In terms of the other valid points the analysis raises, I've also filed a bug to track hashing contact details when doing lookups (https://github.com/matrix-org/matrix-doc/issues/2130, although i could have sworn we had one already). The other two issues (Riot/Web talking to Scalar too much, and the desire to remove notary servers entirely) already have bugs - https://github.com/vector-im/riot-web/issues/5846 and https://github.com/matrix-org/matrix-doc/issues/1228 respectively).

[claudius]

Thanks.

> You said "making this e-mail address public" in your question - it's worth noting that binding a 3PID does not publish it in a public list; instead, it means it can be used as a key to look up your MXID for users who already know your email address.

The domain part of e-mail addresses is public anyways due to certificate transparency, meaning that an interested party would only have to enumerate the local part to find all e-mail addresses from a specific domain used by Matrix users.
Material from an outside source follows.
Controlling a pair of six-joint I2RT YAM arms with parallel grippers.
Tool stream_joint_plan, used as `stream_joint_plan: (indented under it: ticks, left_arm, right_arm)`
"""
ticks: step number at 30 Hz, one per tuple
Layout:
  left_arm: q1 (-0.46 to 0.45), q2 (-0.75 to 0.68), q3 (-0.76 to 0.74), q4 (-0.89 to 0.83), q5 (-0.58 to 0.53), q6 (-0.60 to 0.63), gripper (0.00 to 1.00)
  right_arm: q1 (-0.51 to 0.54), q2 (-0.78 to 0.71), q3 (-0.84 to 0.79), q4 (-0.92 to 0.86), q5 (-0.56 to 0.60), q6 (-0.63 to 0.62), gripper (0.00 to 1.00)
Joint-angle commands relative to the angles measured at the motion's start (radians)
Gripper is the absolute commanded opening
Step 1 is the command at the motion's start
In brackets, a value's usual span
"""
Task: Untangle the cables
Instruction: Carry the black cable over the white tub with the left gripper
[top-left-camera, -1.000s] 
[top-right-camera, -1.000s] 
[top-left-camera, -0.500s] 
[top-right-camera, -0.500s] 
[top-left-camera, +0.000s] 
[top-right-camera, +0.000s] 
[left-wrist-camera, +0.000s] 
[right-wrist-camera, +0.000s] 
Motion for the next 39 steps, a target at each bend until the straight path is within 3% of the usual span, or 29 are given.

In this respect, the lookup answers the question "Does this address exist?" and as such makes it public.

[maxidorius]

To clarify: the paper does not claim a list with email addresses is made public or anything of the sort. Only that they can be queried without restriction or authentication.

Once again, it's not about brute listing things. It's about knowing a 3PID from another source, like a dump of email/phone number on the darkweb which can then be used to query for a mapped Matrix ID. Or simply an email given for another purpose to the same server.

It is all fun and games until you start correlating data sets, like claudius points out correctly with other public lists.

[pmlnr]

> "Riot needs permission to access your address book contacts to find other Matrix users based on their email and phone numbers. Please allow access on the next pop-up to discover address book users reachable from Riot."

access != upload

This is the same wording how Facebook/LinkedIn/etc got our contact list.

Also:

> a hostile fork

What? Matrix is Free Software. There is no such thing as "hostile fork".

[jasonzemos]

It's possible to have a fork where both sides of the fork remain compatible. A hostile fork will lose this property by one or both sides of the fork causing divergence on purpose (generally the incumbent side) to make it difficult for the other side (generally the parasitic side). This is certainly a real phenomenon, regardless of whether the software is free or proprietary.

[eeZah7Ux]

> What? Matrix is Free Software. There is no such thing as "hostile fork".

Of course there is.

[jeltz]

Does hashing really provide much extra privacy when looking up phone numbers or email addresses. Especially for phone numbers the entropy is tiny, it is trivial to precompute all hashes for all phone numbers in most countries.

[Arathorn]

it doesn't provide much extra privacy, given the rainbow tables are trivial to compute, as you say, which is why we haven't prioritised this historically. moxie wrote well about this at https://signal.org/blog/contact-discovery/.

however, it does provide some defence-in-depth against Identity Server inspecting the email & phone number details in plaintext, so we'll go sort it out as per https://github.com/matrix-org/matrix-doc/issues/2130

[maxidorius]

We have answered to your claims of "being alarmist", "disproportionate FUD" and that we did not forget to disclose we are working on a fork which is not hostile.

https://gist.github.com/maxidorius/5736fd09c9194b7a6dc03b6b8...

[liftm]

Forgive me if I'm mistaken, but:

* You could fully encrypt push notifications?

[Arathorn]

Push notifications these days don't contain any contents; they just tell the app to wake up and sync and display a local notification - so there's not even really anything to encrypt.